**WORK TO COMPLETE**
The answer must be every line from the entries below that includes "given".

===== SOURCE MATERIAL =====

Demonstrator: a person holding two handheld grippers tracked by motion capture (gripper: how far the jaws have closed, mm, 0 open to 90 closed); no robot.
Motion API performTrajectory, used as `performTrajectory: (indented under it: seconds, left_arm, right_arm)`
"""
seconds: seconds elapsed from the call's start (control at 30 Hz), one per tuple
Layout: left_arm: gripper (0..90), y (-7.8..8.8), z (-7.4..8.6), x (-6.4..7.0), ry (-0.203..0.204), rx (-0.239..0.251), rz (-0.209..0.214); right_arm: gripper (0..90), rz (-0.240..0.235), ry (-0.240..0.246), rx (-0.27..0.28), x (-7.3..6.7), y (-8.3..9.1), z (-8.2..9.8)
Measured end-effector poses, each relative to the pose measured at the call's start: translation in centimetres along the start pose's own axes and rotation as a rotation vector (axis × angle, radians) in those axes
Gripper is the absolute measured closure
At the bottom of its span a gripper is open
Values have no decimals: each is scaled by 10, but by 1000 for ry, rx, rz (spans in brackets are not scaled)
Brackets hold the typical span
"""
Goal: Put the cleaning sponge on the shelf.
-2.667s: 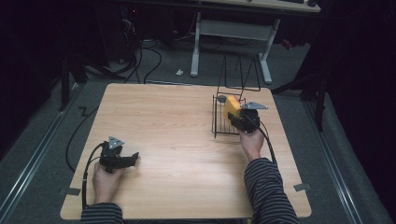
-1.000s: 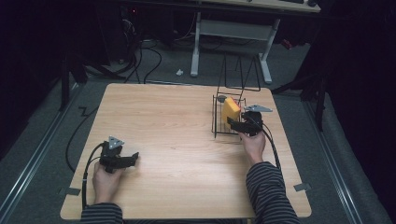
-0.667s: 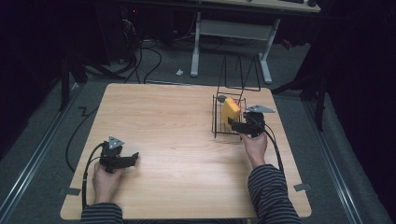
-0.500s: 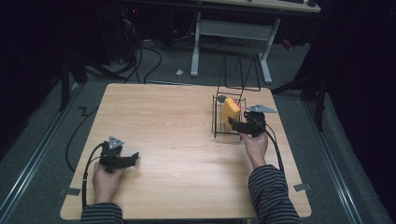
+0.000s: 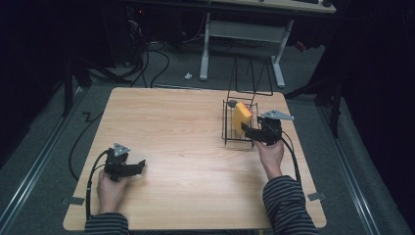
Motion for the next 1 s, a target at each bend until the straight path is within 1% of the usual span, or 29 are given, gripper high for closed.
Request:
performTrajectory:
  seconds: [0.1,0.13,0.17,0.4,0.5,0.57,0.6,0.73,0.87,1.0]
  left_arm:
    - [172,0,0,0,0,0,0]
    - [172,0,0,0,0,0,0]
    - [172,0,0,0,0,0,0]
    - [172,0,0,0,0,0,0]
    - [172,0,0,0,0,0,0]
    - [172,0,0,0,0,0,0]
    - [172,0,0,0,0,0,0]
    - [172,0,0,0,0,0,0]
    - [172,0,0,0,0,0,0]
    - [172,0,0,0,0,0,0]
  right_arm:
    - [255,1,-4,9,0,6,-3]
    - [256,1,2,14,1,7,-4]
    - [258,-1,-6,15,1,9,-4]
    - [278,-2,-3,22,2,17,-6]
    - [291,-11,-7,26,1,21,-6]
    - [306,-1,-3,47,3,26,-7]
    - [306,1,-10,54,4,29,-6]
    - [306,2,-7,44,6,37,-2]
    - [313,5,-10,75,7,50,-3]
    - [313,3,-15,81,8,60,2]
Point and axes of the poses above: each handheld gripper's, and its own axes: y roughly backward along the jaws, z roughly out of its underside, x roughly to its right, the point moved 10 cm from there along -y, roughly forward along the jaws, and after that the axes turned 13 degrees about y, right-handed, at the moved point
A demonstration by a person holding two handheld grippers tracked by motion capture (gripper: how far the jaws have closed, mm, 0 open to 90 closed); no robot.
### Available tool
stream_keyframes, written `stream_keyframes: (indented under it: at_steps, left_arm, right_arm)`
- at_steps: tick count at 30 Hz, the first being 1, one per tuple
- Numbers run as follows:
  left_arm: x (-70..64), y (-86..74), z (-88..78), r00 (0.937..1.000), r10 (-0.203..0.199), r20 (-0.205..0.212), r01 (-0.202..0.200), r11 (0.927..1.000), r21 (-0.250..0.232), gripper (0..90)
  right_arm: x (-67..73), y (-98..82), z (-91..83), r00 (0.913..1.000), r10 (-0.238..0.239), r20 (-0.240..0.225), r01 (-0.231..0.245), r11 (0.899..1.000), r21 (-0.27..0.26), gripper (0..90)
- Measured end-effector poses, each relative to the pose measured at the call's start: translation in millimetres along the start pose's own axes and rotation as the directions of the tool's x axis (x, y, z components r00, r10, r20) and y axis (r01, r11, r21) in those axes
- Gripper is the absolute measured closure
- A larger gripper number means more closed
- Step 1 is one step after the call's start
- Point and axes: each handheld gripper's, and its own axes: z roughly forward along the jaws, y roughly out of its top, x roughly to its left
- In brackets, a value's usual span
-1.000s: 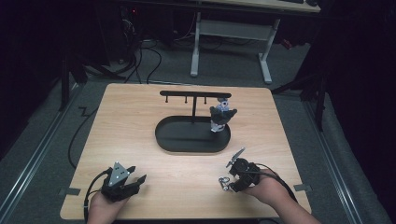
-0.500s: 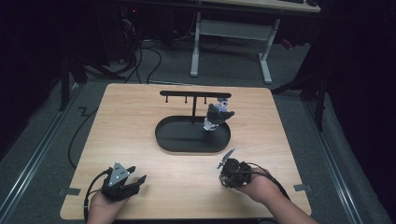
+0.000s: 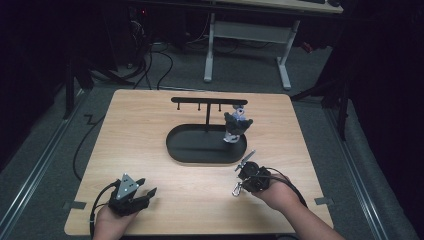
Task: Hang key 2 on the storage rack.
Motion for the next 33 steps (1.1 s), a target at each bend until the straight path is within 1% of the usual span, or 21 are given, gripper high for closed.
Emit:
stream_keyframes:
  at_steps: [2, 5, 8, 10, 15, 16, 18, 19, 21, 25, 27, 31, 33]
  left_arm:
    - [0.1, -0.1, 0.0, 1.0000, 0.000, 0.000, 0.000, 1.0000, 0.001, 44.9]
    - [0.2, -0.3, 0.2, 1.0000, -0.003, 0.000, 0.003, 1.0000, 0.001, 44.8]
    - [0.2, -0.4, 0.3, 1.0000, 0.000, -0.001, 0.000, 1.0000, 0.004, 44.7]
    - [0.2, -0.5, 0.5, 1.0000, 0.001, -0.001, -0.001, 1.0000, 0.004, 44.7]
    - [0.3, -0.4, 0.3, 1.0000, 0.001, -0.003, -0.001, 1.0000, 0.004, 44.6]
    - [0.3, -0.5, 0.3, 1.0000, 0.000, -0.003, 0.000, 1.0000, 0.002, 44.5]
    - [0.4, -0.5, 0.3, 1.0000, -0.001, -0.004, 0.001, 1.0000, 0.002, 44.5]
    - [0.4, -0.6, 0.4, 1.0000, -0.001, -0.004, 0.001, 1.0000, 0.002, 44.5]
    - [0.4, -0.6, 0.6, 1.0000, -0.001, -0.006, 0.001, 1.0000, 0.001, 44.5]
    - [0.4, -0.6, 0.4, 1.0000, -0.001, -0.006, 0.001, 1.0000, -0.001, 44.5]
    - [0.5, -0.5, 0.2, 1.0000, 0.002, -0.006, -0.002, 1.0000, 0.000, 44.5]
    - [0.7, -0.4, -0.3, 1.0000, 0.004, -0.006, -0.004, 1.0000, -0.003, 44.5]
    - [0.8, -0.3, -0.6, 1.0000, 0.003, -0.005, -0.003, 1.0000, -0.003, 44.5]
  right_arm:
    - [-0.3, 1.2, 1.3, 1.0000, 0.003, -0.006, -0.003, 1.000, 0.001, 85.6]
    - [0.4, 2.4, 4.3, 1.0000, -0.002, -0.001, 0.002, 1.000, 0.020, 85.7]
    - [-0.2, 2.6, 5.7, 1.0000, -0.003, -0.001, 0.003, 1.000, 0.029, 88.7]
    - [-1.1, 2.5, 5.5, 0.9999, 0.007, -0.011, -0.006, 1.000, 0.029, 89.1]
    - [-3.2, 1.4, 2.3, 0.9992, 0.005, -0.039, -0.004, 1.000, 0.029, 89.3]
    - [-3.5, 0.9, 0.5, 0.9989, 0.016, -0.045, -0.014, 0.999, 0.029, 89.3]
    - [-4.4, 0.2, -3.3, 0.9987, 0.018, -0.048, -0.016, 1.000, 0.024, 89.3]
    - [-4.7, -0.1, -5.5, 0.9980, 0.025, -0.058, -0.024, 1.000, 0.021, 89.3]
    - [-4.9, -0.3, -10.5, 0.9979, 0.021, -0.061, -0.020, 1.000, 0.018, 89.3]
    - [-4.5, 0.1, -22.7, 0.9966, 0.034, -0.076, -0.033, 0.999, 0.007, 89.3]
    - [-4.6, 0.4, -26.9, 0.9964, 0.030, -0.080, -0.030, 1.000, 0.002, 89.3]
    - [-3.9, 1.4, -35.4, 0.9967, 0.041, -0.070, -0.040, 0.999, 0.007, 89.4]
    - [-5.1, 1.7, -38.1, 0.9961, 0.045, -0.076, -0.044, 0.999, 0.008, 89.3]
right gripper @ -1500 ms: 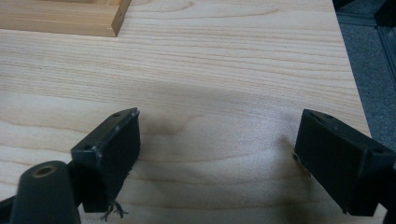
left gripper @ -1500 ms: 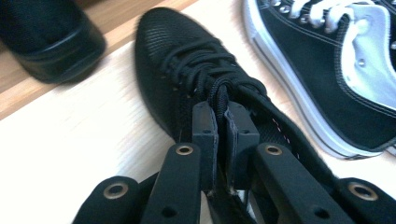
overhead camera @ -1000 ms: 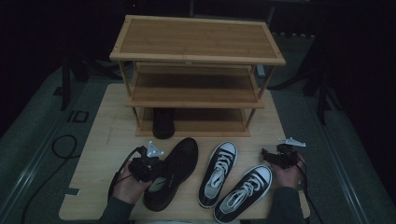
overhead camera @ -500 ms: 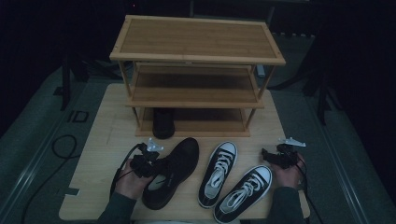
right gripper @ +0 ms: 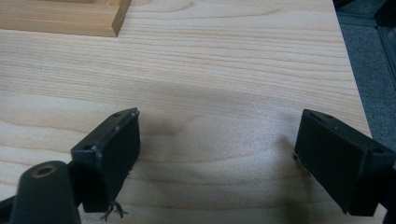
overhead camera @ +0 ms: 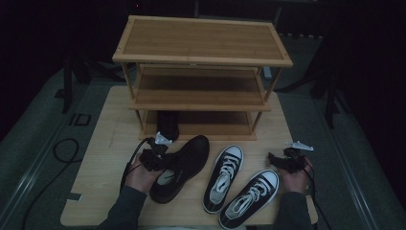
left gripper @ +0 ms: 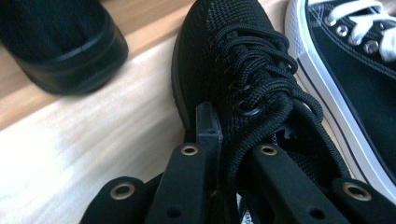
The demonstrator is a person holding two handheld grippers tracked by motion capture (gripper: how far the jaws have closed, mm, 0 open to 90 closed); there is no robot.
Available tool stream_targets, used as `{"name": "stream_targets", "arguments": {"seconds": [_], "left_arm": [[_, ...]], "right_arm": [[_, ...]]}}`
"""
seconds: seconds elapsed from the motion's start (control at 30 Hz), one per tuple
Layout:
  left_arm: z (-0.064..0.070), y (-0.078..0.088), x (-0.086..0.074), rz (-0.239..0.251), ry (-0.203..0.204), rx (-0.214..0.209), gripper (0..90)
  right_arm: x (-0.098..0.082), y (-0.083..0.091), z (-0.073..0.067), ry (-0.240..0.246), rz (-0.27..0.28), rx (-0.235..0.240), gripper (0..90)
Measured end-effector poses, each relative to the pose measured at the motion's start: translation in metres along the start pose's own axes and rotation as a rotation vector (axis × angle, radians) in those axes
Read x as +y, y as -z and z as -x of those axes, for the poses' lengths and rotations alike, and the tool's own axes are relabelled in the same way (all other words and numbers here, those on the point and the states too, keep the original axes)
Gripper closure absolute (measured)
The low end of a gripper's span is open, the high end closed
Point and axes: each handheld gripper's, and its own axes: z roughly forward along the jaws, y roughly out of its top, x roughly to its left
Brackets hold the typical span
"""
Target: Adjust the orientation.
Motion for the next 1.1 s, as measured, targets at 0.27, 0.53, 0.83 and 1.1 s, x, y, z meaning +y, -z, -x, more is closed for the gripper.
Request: {"name": "stream_targets", "arguments": {"seconds": [0.27,0.53,0.83,1.1], "left_arm": [[-0.006,-0.009,0.015,0.029,0.033,0.006,87.6],[-0.011,-0.021,0.033,0.052,0.045,0.039,87.6],[-0.022,-0.039,0.054,0.092,0.104,0.103,87.5],[-0.028,-0.049,0.067,0.132,0.137,0.168,87.6]], "right_arm": [[0.000,0.000,0.000,0.000,0.000,0.000,14.1],[0.000,0.000,0.000,0.000,0.000,0.000,14.1],[0.000,0.000,0.000,0.001,0.000,0.000,14.1],[0.000,0.000,0.000,0.004,0.001,0.002,14.1]]}}
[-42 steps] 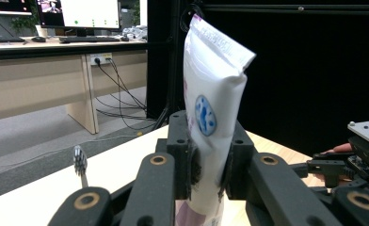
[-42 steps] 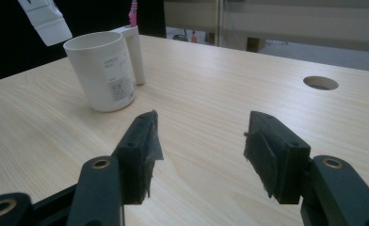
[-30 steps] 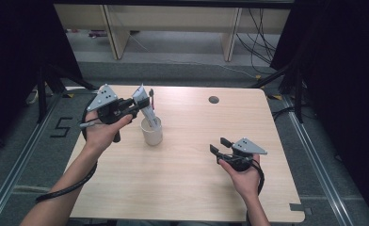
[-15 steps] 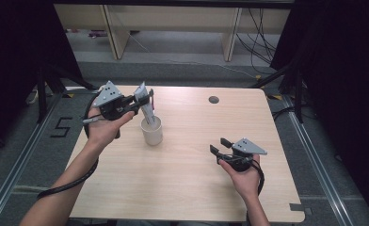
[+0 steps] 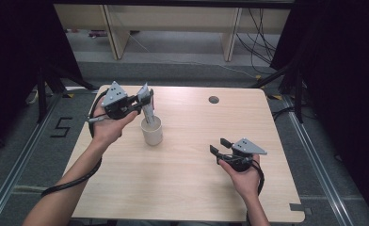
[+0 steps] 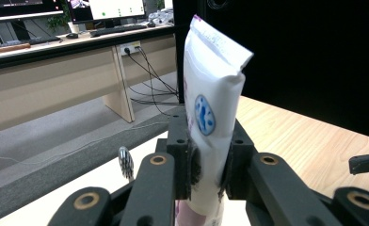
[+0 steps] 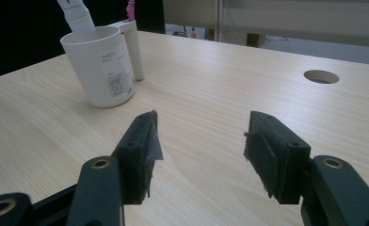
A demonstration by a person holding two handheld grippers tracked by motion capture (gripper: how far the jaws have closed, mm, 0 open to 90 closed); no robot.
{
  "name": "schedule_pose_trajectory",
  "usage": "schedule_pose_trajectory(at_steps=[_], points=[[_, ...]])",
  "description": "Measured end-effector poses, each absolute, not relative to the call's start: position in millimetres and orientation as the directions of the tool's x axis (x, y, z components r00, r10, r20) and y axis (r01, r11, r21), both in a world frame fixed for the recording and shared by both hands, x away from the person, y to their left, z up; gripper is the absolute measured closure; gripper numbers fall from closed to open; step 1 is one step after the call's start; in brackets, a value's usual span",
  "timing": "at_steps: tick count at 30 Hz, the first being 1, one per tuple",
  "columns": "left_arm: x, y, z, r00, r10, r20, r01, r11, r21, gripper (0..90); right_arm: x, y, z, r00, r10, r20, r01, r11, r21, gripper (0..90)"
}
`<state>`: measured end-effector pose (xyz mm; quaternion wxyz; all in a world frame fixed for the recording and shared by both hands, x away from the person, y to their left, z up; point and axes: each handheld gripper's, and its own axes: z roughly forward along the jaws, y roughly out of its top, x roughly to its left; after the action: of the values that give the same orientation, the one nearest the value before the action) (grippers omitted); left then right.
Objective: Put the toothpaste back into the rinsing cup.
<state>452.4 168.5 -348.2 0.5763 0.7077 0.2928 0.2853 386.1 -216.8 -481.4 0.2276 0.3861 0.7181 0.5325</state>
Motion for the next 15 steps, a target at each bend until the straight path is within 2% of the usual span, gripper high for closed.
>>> schedule_pose_trajectory(at_steps=[15], points=[[460.8, 162.8, -366.9, 0.663, 0.746, 0.066, 0.109, -0.183, 0.977, 76.8, 386.2, -216.9, -482.3, -0.598, 0.798, 0.074, 0.314, 0.148, 0.938, 44.5]])
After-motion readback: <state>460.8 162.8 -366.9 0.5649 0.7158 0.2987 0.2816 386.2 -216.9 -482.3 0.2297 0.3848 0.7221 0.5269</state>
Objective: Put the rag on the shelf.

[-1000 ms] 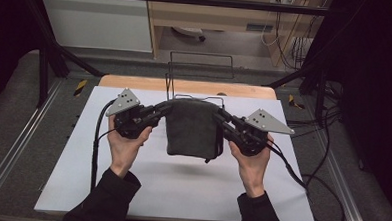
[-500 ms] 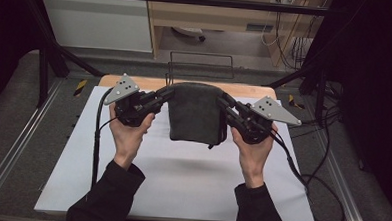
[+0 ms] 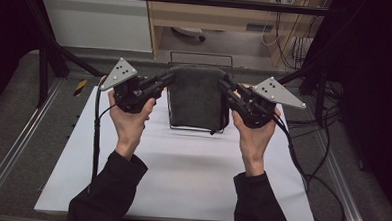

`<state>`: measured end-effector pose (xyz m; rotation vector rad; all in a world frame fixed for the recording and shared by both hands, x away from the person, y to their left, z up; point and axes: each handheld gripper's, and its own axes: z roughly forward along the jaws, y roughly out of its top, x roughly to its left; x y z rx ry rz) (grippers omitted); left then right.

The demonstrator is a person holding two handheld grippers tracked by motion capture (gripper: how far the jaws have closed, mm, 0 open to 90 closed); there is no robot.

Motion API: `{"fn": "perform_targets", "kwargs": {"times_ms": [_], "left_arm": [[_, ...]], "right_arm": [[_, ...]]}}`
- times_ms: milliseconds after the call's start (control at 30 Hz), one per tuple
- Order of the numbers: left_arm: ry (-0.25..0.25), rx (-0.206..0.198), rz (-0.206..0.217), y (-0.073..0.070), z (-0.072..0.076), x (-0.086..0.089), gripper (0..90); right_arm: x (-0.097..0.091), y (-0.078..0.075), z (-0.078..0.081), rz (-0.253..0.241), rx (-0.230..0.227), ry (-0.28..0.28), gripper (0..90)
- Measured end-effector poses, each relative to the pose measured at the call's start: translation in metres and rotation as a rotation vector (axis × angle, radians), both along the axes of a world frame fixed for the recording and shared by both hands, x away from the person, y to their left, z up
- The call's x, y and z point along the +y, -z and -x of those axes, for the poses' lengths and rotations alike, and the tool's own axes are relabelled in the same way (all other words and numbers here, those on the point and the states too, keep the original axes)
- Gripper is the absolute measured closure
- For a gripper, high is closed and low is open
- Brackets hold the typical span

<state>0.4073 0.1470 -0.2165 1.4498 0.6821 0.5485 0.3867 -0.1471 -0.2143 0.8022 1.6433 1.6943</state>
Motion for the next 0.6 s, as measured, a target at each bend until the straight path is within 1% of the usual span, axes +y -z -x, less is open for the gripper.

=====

**YOUR RESPONSE**
Motion for the next 1 s, a target at each bend until the straight path is within 1% of the usual span, or 29 are given, gripper high for closed.
Motion for the next 33 steps (1.1 s), a target at each bend until the straight path is within 1% of the usual span, or 21 are given, gripper high for closed.

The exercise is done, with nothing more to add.